« Remember MLK | Main | Carnival of Education Pre-Party »

It's Our Secret! The NYC Teacher Experiment

| 10 Comments
telephone_shhh.GIF
The NY Times reported yesterday on an ongoing experiment on teacher effectiveness in NYC schools. Principals in the treatment group (140 schools) receive extensive value-added information on each teacher, and then are asked to evaluate the teachers. Principals in the control group do not receive these reports but also provide evaluations of their teachers. As far as I can tell, the goal is to determine how principals' evaluations are affected by having access to value-added data. By the summer, the NYC DOE will decide how these data will be used, and Deputy Chancellor Chris Cerf has even suggested releasing individual teachers' effectiveness data publicly. You can watch this video for more information about the experiment.

While much could be said about the challenges of estimating reliable value-added measures for teachers or the move to use test scores as the primary measure of assessing teacher effectiveness, I'll save those for later. (See more posts about measuring teacher effectiveness here.) Instead, I want to talk about the issue of research ethics in scientific experiments. It turns out that many teachers in participating schools have not been notified of the study.
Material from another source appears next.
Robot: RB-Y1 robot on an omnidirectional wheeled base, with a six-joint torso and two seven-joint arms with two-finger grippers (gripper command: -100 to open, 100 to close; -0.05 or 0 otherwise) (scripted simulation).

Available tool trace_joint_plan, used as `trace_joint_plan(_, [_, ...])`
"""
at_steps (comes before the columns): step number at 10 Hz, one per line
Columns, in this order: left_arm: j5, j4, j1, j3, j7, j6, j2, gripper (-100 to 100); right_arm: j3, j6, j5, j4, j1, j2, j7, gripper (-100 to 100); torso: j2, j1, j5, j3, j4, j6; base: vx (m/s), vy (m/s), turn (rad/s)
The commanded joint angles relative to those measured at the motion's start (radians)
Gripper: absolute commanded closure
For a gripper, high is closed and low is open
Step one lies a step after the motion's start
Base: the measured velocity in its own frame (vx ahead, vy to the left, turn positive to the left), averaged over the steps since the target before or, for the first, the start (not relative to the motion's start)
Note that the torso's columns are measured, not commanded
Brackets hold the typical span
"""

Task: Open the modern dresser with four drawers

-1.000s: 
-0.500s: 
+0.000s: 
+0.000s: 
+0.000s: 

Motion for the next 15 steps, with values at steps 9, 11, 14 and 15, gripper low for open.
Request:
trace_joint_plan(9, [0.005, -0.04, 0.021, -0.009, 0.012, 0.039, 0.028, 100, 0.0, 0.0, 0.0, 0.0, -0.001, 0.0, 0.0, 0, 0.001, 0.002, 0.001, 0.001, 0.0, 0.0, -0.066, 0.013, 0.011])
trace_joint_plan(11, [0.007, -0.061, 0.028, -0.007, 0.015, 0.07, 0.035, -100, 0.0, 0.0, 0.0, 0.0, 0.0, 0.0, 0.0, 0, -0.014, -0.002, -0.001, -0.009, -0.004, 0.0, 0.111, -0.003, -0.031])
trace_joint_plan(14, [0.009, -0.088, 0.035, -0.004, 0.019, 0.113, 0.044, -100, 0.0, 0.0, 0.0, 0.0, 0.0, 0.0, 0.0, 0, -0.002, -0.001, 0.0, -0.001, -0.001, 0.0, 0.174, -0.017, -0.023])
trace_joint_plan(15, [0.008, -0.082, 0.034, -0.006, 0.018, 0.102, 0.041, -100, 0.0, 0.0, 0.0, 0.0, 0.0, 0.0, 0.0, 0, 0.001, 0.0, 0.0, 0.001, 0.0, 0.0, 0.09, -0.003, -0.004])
Secret experiments have an odious history in science. The most notable example is the Tuskegee experiment, in which African-American men with syphilis were recruited into a study but not told of the purpose of the study or notified of their diagnosis. Their disease was left untreated so that researchers could track its progression. Once this experiment broke publicly, Congress passed legislation that, many commissions and administrative changes later, ultimately required universities receiving federal grants to form Institutional Review Boards to oversee all research. Human subjects policies require university researchers to receive the consent of all subjects and to make them aware of the potential risks of the study.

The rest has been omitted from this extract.